What’s up baddies!
It is I - your relatively relatable 20 something with rampant mental illness. Lol well, let me slow down because my therapist would not want me to say that. I am actively managing my mental illness and for the most part, I am doing a good job of taking care of myself.
But I am still kinda miserable. I wish I could say that I don’t know why and feign ignorance but I know exactly what’s happening.
For some context, objectively, my life isn’t that bad or bad at all. There are things I wanna change and people I wish I could send directly to hell but all in all I am thankful to be where I am and not where I used to be.
I have a job I really like. I’m managing my mental illnesses really well (now). I am eating relatively healthy and I am managing my money MUCH better. I am exploring my relationship with God and carving out my path to connect with Him/Them better.
Usually I see an issue in my life and I aggressively attack it because I cannot deal with “unsolved problems”. But my reaction to “unsolved problems” is a big problem. A big sexy catch 22!
I cannot stand being uncomfortable and I have no patience.
So those two lovely qualities bring me to my newest conundrum. Recently, I continuously find myself being challenged on an aspect of my life that I have already written about on the blog and continue to return back to.
My perspective on my physical looks or lack thereof. At an early age, I received the message that I was not one of the beautiful people and instead of really worrying about it, I accepted the message and poured my attention into increasing my intelligence and cultivating my warm personality.
I want to be clear that this is NOT a colorism or fatphobia issue. I can step outside of my own self and realize that my skin color or body type ain’t stopping me from achieving nothing in my world.
I do not consider myself beautiful or gorgeous and this is not one of those things where I want people to tell me I’m pretty. I do not actively believe anyone when they positively comment on my looks. In that regard, I think everyone has ulterior motives. Either to try to make me feel better or because they truly love me as a person and my existence as a whole causes me to be beautiful to them.

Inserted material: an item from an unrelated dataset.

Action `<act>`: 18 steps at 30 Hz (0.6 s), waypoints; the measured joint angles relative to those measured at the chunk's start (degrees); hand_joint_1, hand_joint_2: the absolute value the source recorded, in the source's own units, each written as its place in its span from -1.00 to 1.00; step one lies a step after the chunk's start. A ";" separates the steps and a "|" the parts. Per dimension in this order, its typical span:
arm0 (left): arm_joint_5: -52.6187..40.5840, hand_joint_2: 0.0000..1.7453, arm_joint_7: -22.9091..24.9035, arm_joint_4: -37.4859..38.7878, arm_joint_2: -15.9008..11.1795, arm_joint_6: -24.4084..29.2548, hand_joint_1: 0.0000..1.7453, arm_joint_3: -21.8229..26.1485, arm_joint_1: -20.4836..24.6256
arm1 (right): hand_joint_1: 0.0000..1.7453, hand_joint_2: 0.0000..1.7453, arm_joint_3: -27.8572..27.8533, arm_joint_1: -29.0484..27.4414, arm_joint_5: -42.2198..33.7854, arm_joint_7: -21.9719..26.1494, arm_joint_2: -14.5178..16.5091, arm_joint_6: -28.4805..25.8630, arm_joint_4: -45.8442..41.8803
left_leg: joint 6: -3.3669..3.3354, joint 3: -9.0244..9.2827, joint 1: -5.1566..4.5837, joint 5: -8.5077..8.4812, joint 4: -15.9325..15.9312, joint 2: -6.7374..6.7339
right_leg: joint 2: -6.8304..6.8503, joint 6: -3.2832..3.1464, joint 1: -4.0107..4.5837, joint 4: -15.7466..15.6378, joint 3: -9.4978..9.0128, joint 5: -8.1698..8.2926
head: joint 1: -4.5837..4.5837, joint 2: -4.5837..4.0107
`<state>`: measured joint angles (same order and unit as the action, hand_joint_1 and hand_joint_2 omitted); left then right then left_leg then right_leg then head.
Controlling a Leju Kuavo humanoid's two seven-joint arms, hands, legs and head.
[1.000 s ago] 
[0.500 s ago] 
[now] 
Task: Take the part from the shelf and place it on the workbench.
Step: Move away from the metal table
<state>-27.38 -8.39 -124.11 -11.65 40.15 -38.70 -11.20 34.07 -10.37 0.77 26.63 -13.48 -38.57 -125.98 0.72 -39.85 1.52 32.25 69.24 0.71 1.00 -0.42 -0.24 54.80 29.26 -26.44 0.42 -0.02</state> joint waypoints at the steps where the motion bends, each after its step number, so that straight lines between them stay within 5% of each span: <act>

LOL. I realized in writing this that I do not believe anyone when they positively comment on my looks but negative comments still kinda hurt me. So if I don't believe the positive then why do I believe the negative.?
Ooh chile.
You can see my problem?
I have no solution to this problem and I am uncomfortable. I have attempted to force my own hand at addressing this issue by cutting off my hair. Kinda forcing myself to look at my face more. I am sure that this will work in the long term but I am impatient.
That beautiful catch 22 coming back up :-) internal screaming
Next year is my 25th birthday and if God allows me to see that birthday, then my 25th year will be my year of authenticity.
So here I am bearing myself to the internet because what’s more appropriate than that?
It’s more of an invitation. Check in with me as I become a more honest person.
Hope you can find some grace in your heart for me.